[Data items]
- - - - -

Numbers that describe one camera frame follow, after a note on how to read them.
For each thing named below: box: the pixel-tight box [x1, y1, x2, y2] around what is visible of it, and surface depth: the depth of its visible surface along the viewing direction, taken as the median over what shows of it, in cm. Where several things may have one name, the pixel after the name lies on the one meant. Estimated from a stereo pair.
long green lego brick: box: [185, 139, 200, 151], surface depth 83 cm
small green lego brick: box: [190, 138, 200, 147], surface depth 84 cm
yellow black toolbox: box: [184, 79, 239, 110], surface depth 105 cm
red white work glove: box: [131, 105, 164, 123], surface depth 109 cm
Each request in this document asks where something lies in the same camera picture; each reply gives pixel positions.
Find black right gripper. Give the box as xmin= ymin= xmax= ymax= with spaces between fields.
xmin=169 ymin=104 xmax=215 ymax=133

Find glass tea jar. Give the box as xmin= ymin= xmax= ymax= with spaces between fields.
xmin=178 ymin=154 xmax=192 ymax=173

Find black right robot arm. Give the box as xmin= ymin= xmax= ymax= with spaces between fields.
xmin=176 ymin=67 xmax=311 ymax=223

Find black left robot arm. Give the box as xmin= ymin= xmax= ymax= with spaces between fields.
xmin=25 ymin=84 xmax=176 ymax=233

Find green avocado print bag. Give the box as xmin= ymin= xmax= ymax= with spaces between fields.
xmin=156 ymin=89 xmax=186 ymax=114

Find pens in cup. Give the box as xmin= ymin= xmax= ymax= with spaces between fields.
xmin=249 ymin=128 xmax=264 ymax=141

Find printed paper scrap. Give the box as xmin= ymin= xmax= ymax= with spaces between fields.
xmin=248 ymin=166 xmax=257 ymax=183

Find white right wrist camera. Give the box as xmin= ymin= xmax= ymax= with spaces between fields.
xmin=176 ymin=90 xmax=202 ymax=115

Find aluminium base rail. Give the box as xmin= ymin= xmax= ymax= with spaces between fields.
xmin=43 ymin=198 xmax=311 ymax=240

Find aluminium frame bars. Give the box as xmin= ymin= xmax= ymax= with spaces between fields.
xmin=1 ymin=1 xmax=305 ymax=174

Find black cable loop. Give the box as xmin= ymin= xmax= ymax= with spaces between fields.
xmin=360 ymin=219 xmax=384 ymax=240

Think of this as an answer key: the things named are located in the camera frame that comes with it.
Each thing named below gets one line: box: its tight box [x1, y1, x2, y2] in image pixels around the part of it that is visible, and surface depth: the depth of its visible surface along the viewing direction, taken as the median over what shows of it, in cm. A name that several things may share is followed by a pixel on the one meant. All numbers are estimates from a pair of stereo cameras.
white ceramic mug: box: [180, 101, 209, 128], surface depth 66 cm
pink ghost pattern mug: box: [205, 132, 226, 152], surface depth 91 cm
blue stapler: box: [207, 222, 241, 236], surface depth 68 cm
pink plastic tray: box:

- - - - -

— WORK REQUEST —
The line with "Find aluminium frame" and all the lines after it in the records above are to be output exactly, with nothing added.

— ANSWER BOX —
Find aluminium frame bars. Give the box as xmin= ymin= xmax= ymax= with spaces between fields.
xmin=1 ymin=1 xmax=305 ymax=174

Find black cable loop. Give the box as xmin= ymin= xmax= ymax= with spaces between fields.
xmin=360 ymin=219 xmax=384 ymax=240

Think of this as an answer key: the things named are located in the camera frame that comes with it.
Each thing named below gets one line: box: its tight box [x1, y1, x2, y2] in image pixels around the part of it that is visible, and surface depth: the depth of its visible surface along the viewing direction, taken as the median over what shows of it, in cm. A name that several things may share is followed by a pixel on the one meant. All numbers are estimates from a pair of stereo cameras.
white ceramic mug: box: [180, 101, 209, 128], surface depth 66 cm
pink ghost pattern mug: box: [205, 132, 226, 152], surface depth 91 cm
blue stapler: box: [207, 222, 241, 236], surface depth 68 cm
pink plastic tray: box:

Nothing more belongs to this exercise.